Abstract

Abstract Introduction Preeclampsia corresponds to one of the main causes of maternal and fetal morbidity and mortality worldwide. There are several studies in the literature that refer to heart rate variability (HRV) as a potential predictor factor for preeclampsia. However, a large number of these evidence shows wide heterogeneity in the results of the evaluated domains, which raises the need to develop new studies to demonstrate their predictive value and applicability. Purpose To determine if HRV is a predictor factor for the development of preeclampsia.
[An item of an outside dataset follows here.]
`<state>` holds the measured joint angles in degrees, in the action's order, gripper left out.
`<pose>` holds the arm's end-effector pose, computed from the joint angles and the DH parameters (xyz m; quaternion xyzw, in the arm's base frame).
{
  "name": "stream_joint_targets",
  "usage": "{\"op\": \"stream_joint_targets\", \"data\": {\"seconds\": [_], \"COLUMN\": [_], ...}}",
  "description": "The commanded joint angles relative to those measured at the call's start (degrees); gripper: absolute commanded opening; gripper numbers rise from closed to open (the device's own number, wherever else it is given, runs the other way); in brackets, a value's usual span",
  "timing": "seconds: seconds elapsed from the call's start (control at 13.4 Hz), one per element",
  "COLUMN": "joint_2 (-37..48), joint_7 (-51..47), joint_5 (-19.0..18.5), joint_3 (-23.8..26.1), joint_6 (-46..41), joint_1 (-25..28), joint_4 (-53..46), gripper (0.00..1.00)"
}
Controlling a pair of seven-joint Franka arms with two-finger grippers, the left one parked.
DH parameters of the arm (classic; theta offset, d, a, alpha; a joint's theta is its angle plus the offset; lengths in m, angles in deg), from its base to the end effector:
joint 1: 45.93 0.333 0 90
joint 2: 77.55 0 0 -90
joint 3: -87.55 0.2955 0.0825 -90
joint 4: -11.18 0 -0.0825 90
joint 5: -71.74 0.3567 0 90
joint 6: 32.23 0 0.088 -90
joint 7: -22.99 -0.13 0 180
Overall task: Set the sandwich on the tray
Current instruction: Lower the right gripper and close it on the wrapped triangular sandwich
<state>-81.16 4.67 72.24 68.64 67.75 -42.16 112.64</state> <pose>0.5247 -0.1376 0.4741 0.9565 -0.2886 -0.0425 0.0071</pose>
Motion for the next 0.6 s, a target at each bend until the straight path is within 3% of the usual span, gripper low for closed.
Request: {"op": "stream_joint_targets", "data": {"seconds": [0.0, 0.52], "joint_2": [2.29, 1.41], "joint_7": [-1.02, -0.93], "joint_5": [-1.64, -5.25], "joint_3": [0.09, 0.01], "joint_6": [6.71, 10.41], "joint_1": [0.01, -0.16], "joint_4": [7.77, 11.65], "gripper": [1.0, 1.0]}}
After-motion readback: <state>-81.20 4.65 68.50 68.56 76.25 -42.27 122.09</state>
Methods The electronic databases PUBMED, Google Scholar and EBSCO host, were searched for observational studies that measured the HRV in pregnant women, comparing the evolution towards the development or not of preeclampsia. Two independent reviewers extracted the data using a predesigned data collection form for their respective analysis in the statistical program STATA v.14. In each of the studies, clinical and statistical heterogeneity was assessed using the I2 test. Additionally, an overall effect measure was calculated based on the standardized mean difference. The Forest-plot graph was used to summarize the results of the study. Results The search identified 1661 articles of which 15 were included in this review. The variables that were associated with the development of preeclampsia from the standardized mean difference (SMD) with an I2 of 0.0% were High frequency (HF) in normalized units with a SMD of −0.45 (95% CI: −0.68, −0.22); Low frequency (LF) in ms2 with a SMD of 0.36 (95% CI: 0.04, 0.68) and SDNN in ms2 with a SMD of −0.43 (95% CI: −0.67, −0.18). Other variables that showed a significant standardized mean difference but with a higher heterogeneity were LF in normalized units with an I2 of 57.3%, a SMD of 0.45 (95% CI: 0.22, 0.68), and the Low frequency/High frequency (LF/HF) ratio with an I2 of 41.9% and a SMD of 0.41 (95% CI: 0.18, 0.64). Conclusion The findings of this review indicate that preeclamptic women present decreased vagal tone, evidenced in low HF and SDNN SMD values, and an increased sympathetic activity, shown in high LF and LF/HF ratio SMD values, compared to the healthy pregnant women. These findings open the discussion about if autonomic disturbances are a consequence or could be a cause associated with the develop of preeclampsia. Funding Acknowledgement Type of funding sources: None.